*** Begin section ***

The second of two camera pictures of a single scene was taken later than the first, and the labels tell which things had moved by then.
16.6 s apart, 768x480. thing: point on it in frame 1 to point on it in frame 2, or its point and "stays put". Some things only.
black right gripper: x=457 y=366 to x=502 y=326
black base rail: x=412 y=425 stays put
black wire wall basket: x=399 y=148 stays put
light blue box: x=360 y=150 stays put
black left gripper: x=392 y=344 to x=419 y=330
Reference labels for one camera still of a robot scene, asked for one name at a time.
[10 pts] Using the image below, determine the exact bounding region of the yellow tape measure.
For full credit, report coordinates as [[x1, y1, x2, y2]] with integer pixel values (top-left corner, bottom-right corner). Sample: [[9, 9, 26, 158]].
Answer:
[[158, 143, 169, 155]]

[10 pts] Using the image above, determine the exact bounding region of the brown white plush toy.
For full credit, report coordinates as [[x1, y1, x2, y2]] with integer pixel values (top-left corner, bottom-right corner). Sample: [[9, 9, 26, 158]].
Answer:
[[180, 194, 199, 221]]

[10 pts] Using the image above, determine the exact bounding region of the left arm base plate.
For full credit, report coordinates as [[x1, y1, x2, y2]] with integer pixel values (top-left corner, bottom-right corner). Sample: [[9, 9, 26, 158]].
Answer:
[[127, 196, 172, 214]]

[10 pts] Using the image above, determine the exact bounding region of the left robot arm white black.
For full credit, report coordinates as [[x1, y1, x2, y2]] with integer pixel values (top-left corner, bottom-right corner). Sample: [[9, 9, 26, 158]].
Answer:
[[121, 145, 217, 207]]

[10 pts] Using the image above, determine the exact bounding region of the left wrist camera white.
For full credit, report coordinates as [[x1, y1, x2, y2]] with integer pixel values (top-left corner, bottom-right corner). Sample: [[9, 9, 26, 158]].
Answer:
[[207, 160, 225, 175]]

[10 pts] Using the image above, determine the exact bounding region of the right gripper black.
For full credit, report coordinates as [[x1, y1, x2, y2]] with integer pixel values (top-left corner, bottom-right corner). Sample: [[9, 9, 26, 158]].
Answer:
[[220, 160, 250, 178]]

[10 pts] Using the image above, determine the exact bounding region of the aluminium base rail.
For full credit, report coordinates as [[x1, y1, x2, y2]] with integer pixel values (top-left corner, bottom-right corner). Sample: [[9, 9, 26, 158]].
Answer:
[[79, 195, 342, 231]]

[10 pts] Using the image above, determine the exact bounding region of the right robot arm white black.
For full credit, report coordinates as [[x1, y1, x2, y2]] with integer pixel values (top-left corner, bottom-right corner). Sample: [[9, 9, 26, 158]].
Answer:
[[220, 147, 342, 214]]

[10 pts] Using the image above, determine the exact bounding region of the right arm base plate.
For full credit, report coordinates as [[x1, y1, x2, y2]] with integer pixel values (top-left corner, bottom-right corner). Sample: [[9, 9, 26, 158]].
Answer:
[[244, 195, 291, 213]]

*** End section ***

From the records above, copy out the line with "light blue box: x=360 y=150 stays put", the line with "[10 pts] Using the image below, determine", and every line between them, word for word.

• Response box:
light blue box: x=360 y=150 stays put
black left gripper: x=392 y=344 to x=419 y=330
Reference labels for one camera still of a robot scene, asked for one name at a time.
[10 pts] Using the image below, determine the exact bounding region of the yellow tape measure.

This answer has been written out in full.